# DATA TO USE:

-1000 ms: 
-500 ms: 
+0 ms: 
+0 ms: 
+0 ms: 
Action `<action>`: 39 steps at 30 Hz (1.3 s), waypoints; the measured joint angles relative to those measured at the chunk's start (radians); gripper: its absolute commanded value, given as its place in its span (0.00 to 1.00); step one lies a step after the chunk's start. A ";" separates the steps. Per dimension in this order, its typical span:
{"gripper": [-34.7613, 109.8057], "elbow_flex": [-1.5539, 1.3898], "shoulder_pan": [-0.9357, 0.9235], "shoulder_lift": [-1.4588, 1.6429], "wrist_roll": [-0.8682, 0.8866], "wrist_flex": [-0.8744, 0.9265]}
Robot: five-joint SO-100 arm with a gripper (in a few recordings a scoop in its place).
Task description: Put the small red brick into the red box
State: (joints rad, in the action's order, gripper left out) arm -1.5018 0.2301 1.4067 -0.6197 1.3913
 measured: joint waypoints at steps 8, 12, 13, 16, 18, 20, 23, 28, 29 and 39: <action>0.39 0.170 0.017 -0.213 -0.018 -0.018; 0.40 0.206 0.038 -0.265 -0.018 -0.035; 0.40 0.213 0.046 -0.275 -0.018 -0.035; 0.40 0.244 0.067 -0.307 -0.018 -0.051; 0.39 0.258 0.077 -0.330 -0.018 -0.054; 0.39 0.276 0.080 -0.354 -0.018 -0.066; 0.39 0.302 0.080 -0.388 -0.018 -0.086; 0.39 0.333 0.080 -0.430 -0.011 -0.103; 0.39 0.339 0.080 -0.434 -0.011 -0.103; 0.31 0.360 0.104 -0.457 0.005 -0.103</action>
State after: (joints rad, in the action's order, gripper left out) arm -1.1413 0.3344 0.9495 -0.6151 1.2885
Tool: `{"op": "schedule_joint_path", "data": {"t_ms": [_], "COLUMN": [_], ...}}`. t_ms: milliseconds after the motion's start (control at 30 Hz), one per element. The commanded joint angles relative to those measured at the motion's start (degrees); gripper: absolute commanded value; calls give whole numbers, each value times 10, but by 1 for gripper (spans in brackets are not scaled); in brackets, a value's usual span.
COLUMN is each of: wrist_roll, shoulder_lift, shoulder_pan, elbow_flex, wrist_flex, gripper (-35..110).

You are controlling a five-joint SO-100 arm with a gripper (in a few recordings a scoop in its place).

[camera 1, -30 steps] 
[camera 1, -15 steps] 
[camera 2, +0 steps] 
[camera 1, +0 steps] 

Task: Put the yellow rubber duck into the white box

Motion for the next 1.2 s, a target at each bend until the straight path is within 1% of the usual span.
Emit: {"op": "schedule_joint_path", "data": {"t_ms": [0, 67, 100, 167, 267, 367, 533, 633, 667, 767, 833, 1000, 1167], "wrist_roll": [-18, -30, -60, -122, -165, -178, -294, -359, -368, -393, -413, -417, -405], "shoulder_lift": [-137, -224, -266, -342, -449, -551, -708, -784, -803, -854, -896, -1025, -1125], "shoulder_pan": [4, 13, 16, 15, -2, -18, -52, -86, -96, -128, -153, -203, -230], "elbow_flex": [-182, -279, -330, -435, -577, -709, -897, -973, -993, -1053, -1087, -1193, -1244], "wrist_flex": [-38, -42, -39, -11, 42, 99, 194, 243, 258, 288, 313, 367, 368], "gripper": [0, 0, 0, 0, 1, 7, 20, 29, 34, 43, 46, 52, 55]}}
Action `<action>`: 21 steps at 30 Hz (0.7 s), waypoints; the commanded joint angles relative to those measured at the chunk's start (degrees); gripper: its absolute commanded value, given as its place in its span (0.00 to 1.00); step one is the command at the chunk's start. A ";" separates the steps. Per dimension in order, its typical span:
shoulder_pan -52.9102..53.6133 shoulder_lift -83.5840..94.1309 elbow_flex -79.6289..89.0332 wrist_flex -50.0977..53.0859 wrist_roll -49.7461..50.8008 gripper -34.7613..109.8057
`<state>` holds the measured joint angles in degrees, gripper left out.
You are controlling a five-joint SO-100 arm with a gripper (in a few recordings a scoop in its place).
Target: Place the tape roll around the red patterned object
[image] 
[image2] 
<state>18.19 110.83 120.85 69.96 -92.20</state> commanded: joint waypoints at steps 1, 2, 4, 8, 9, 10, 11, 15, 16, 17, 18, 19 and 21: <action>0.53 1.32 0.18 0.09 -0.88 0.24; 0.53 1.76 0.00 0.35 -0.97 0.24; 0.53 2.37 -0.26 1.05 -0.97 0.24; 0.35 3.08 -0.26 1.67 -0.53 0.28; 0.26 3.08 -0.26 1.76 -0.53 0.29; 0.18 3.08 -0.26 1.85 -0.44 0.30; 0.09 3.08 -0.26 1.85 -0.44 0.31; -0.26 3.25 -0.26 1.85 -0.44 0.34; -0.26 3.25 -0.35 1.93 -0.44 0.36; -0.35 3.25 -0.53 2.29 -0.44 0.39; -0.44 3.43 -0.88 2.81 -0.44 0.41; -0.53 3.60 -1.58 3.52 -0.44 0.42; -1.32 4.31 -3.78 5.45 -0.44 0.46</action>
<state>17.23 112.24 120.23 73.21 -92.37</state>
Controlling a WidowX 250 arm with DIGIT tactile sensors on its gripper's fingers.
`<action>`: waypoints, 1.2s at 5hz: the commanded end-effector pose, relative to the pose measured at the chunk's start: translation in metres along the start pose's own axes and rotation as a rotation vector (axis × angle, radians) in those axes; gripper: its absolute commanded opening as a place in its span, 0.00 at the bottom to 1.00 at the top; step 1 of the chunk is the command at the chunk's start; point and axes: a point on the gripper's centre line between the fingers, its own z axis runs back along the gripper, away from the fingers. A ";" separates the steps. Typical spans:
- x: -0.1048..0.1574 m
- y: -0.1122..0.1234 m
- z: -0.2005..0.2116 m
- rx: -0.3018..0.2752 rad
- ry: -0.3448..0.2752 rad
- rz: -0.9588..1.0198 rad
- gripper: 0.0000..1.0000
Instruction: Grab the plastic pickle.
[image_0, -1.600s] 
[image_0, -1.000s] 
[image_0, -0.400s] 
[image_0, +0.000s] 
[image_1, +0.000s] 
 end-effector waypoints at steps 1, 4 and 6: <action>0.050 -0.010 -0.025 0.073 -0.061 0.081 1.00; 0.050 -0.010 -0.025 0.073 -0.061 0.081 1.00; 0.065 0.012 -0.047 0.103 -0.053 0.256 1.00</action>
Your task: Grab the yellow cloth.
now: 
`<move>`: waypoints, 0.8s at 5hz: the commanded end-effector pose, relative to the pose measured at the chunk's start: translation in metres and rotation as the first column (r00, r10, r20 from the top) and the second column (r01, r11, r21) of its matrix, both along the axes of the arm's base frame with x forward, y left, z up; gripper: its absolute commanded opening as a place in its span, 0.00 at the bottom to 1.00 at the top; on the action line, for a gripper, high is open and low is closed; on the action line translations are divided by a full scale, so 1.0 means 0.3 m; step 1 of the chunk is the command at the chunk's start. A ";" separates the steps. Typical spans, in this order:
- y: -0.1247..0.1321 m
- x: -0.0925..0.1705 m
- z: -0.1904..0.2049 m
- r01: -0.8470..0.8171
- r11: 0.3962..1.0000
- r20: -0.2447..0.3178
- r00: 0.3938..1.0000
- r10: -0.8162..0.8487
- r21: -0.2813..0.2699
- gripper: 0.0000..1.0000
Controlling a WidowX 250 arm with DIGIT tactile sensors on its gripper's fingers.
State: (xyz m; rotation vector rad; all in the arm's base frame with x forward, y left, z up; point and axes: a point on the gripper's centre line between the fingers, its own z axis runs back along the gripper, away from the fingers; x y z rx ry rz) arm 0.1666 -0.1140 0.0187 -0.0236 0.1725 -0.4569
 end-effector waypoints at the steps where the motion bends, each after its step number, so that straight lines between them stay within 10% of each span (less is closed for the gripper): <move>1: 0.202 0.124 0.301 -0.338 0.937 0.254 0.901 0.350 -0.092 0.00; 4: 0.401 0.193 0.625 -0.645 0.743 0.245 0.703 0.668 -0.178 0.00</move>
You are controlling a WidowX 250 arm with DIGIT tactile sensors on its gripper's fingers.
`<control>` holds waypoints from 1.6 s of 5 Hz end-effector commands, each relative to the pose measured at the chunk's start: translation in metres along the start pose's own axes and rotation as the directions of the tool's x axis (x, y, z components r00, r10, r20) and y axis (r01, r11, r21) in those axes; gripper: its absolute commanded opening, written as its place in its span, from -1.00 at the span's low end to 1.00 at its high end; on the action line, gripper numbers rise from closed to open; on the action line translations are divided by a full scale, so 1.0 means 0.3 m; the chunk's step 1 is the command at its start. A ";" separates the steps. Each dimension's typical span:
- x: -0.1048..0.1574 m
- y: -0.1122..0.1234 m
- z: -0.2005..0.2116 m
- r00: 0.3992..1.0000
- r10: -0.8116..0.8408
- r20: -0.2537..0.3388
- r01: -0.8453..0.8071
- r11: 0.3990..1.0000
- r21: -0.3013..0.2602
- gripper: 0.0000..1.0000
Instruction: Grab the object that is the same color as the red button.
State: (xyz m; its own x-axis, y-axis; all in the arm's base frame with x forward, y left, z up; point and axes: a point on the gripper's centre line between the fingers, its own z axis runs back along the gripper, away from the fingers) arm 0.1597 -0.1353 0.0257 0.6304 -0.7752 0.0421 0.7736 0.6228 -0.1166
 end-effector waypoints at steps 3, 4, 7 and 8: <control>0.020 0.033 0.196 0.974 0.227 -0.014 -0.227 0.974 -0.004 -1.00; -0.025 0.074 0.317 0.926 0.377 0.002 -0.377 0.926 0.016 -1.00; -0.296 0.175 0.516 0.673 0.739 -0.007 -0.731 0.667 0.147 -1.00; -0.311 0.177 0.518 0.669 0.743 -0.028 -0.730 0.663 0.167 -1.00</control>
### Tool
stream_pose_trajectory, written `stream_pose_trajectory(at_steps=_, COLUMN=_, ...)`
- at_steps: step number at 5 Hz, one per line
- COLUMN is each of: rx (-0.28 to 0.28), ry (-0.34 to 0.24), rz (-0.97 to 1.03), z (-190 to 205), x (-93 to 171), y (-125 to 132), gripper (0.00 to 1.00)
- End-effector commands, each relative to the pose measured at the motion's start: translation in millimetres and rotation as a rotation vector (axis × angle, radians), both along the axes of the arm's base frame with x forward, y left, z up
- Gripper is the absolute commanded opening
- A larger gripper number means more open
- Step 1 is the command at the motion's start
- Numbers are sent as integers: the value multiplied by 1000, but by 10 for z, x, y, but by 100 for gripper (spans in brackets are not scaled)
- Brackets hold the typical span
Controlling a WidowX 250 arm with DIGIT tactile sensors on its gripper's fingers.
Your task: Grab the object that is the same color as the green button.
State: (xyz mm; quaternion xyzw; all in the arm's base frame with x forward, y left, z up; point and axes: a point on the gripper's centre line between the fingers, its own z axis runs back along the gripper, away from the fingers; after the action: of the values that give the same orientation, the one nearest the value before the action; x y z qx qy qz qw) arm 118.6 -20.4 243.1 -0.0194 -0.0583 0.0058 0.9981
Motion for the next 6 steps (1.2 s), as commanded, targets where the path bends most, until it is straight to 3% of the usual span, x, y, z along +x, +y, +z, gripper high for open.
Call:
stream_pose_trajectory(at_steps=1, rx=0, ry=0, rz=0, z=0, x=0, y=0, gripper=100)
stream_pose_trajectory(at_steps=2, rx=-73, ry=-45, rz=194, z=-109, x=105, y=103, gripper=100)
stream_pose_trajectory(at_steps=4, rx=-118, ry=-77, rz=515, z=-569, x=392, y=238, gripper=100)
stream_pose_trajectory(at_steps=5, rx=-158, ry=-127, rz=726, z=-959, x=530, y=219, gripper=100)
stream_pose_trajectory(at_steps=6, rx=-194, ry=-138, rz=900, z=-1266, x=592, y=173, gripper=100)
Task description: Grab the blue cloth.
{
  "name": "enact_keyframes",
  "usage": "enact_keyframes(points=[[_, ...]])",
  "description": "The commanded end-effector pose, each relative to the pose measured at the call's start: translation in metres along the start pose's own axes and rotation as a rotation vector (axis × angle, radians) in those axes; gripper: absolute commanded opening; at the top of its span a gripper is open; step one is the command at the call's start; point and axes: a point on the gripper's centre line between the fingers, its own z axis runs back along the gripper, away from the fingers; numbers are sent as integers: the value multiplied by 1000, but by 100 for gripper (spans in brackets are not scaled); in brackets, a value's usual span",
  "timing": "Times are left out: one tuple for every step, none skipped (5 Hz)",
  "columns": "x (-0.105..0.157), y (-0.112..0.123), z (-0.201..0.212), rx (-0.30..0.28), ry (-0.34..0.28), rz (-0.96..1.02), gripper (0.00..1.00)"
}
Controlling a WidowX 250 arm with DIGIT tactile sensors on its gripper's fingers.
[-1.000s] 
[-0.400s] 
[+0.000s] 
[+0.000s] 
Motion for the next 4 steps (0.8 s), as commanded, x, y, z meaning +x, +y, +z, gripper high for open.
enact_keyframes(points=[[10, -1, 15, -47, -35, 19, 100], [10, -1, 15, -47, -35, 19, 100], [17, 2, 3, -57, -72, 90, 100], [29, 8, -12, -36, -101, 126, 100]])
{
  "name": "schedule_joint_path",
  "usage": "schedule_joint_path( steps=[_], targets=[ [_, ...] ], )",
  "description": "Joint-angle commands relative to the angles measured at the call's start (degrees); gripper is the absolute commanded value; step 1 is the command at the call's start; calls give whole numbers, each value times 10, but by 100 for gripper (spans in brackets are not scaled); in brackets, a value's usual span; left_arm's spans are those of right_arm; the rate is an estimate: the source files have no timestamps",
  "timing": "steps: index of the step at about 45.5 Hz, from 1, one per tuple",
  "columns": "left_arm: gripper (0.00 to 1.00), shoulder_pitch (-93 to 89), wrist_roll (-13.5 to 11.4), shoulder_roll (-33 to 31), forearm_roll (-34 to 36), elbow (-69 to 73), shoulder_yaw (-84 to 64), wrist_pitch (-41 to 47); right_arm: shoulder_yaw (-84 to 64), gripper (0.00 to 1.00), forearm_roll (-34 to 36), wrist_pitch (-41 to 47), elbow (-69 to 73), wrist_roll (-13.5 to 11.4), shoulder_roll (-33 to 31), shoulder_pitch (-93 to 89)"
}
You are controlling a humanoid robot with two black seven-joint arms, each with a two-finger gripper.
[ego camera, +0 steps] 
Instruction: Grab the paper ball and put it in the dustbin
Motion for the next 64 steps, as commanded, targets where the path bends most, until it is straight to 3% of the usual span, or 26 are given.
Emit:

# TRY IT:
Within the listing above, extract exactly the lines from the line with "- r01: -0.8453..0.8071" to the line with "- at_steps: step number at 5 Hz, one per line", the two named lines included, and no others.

# TASK OUTPUT:
- r01: -0.8453..0.8071
- r11: 0.3990..1.0000
- r21: -0.3013..0.2602
- gripper: 0.0000..1.0000
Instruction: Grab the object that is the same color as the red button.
State: (xyz m; its own x-axis, y-axis; all in the arm's base frame with x forward, y left, z up; point and axes: a point on the gripper's centre line between the fingers, its own z axis runs back along the gripper, away from the fingers) arm 0.1597 -0.1353 0.0257 0.6304 -0.7752 0.0421 0.7736 0.6228 -0.1166
 end-effector waypoints at steps 3, 4, 7 and 8: <control>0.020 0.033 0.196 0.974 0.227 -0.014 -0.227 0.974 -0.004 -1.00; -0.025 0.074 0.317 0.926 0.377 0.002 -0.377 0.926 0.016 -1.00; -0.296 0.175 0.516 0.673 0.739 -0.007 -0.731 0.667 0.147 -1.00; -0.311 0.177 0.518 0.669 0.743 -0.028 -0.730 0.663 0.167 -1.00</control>
### Tool
stream_pose_trajectory, written `stream_pose_trajectory(at_steps=_, COLUMN=_, ...)`
- at_steps: step number at 5 Hz, one per line

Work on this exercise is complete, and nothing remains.